What you should do — Word for word, please restate the lines from the beginning of the data through the line in which "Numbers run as" appears.

===== Data extract

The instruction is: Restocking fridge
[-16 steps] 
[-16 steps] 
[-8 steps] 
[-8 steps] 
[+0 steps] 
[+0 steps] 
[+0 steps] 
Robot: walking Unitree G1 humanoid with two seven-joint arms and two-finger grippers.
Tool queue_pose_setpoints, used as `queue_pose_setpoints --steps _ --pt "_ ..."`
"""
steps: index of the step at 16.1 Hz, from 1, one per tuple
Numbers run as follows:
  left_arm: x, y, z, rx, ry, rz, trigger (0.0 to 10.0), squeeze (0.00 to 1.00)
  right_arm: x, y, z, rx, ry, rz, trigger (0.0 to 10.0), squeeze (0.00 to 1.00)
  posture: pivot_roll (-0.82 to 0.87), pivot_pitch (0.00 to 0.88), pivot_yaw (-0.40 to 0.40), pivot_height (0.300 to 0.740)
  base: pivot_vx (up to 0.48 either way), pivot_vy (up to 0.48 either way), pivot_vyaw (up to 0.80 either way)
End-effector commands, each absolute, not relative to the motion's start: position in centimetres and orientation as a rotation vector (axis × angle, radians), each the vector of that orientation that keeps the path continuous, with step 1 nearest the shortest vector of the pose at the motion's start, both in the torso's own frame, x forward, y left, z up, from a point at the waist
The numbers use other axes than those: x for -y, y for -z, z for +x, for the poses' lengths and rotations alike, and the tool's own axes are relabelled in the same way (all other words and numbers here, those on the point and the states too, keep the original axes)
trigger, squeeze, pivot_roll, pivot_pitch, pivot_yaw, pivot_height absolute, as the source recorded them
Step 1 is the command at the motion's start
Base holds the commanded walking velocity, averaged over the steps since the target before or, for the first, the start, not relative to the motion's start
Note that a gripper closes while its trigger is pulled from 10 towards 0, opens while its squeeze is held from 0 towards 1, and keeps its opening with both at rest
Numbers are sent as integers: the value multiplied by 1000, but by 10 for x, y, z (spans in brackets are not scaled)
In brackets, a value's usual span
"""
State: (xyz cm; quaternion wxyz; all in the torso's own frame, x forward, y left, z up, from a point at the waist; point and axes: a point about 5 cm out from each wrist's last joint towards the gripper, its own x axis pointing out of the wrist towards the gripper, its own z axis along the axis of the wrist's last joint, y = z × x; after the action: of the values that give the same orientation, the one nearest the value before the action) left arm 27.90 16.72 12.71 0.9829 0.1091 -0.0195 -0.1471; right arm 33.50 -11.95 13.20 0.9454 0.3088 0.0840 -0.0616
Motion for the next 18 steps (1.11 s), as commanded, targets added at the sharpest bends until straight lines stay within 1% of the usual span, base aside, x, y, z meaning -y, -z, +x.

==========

Response box —
The instruction is: Restocking fridge
[-16 steps] 
[-16 steps] 
[-8 steps] 
[-8 steps] 
[+0 steps] 
[+0 steps] 
[+0 steps] 
Robot: walking Unitree G1 humanoid with two seven-joint arms and two-finger grippers.
Tool queue_pose_setpoints, used as `queue_pose_setpoints --steps _ --pt "_ ..."`
"""
steps: index of the step at 16.1 Hz, from 1, one per tuple
Numbers run as follows:

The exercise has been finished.